Pranma writes, "In this country we look to build up a child's voabulary through reading and speaking and listening so that words used are understood." That would be nice if it were true, but in the classes I observed over the year, there was very little reading, and no speaking or listening that would expand anyone's vocabulary. If anything, I was occasionally scolded for using a word that the students might not know ? for using it, not for not explaining it. Ideally, perhaps, all students would be voracious readers, and would have well-read parents with large vocabularies (which is not the same as "middle-class"). But they aren't and they don't, and so the deliberate study of vocabulary is a good example of the way in which school can make explicit and learnable what would otherwise remain implicit and seem impenetrable. (ht Wilfsell) And actually studying vocabulary can help even students who are already voracious readers, if it's done well, ie, if it includes etymology and usage.

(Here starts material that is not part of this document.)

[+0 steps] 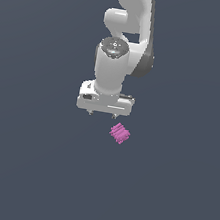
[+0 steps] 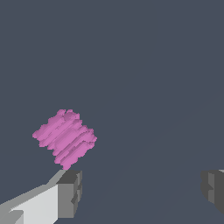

As for PEE, any formula can be misapplied. PEE, for the most part, made sense to me, but there were other prescriptions that teachers repeated as if they were gospel that were just strange. One in particular that I remember was that good writing had to feature a mix of long and short sentences.

Bonsoir · 16/12/2009 08:27

"IMHO where teaching seems to have gone wrong is when teachers starting targeting the outcomes of education (ability to analyse,listen, critique, distil, explain and evaluate) as primary goals in themselves."

The transferable skills of analysis, listening, critique, distillation, explanation, evaluation etc are the ones that will be useful in the RL of work. One of the things I like about modern education at its best is the explicit teaching of those skills.

Bonsoir · 16/12/2009 08:29

Wilf - I agree with Swedington - it's a nice theory. I'm as upper middle class as they come with generations of public school/classicists/Oxbridge behind and around me!